# Problem
What do the lines from the one containing "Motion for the" through the end of the listing below say? Restate them word for word and give nothing else.

# Data below
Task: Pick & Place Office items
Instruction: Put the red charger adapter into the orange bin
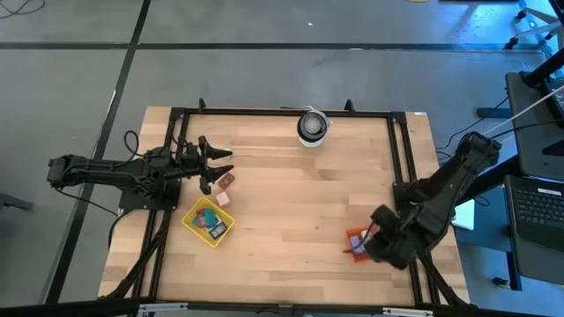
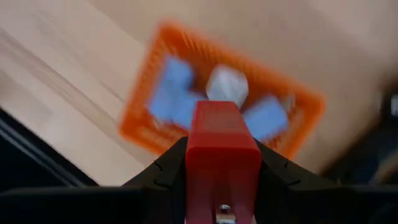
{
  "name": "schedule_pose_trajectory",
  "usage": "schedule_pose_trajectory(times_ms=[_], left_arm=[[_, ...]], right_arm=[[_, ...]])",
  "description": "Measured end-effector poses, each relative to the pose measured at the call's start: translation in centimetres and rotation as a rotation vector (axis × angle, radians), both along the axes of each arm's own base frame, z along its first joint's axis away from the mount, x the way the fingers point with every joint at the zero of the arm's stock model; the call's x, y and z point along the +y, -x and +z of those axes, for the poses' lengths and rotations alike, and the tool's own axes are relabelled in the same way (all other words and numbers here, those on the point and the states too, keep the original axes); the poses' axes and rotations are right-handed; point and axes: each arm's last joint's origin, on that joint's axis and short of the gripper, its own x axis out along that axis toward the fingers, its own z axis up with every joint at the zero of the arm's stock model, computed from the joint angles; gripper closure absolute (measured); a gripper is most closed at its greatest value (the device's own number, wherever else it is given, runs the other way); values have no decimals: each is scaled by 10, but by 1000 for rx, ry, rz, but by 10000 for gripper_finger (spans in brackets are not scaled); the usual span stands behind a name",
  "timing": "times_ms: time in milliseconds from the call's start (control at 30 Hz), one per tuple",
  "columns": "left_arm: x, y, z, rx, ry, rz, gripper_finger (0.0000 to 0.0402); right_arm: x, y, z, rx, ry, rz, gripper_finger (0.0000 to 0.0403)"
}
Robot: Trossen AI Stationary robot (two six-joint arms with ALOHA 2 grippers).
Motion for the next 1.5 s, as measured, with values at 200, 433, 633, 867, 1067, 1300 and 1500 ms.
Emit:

# Task solution
Motion for the next 1.5 s, as measured, with values at 200, 433, 633, 867, 1067, 1300 and 1500 ms.
Emit:

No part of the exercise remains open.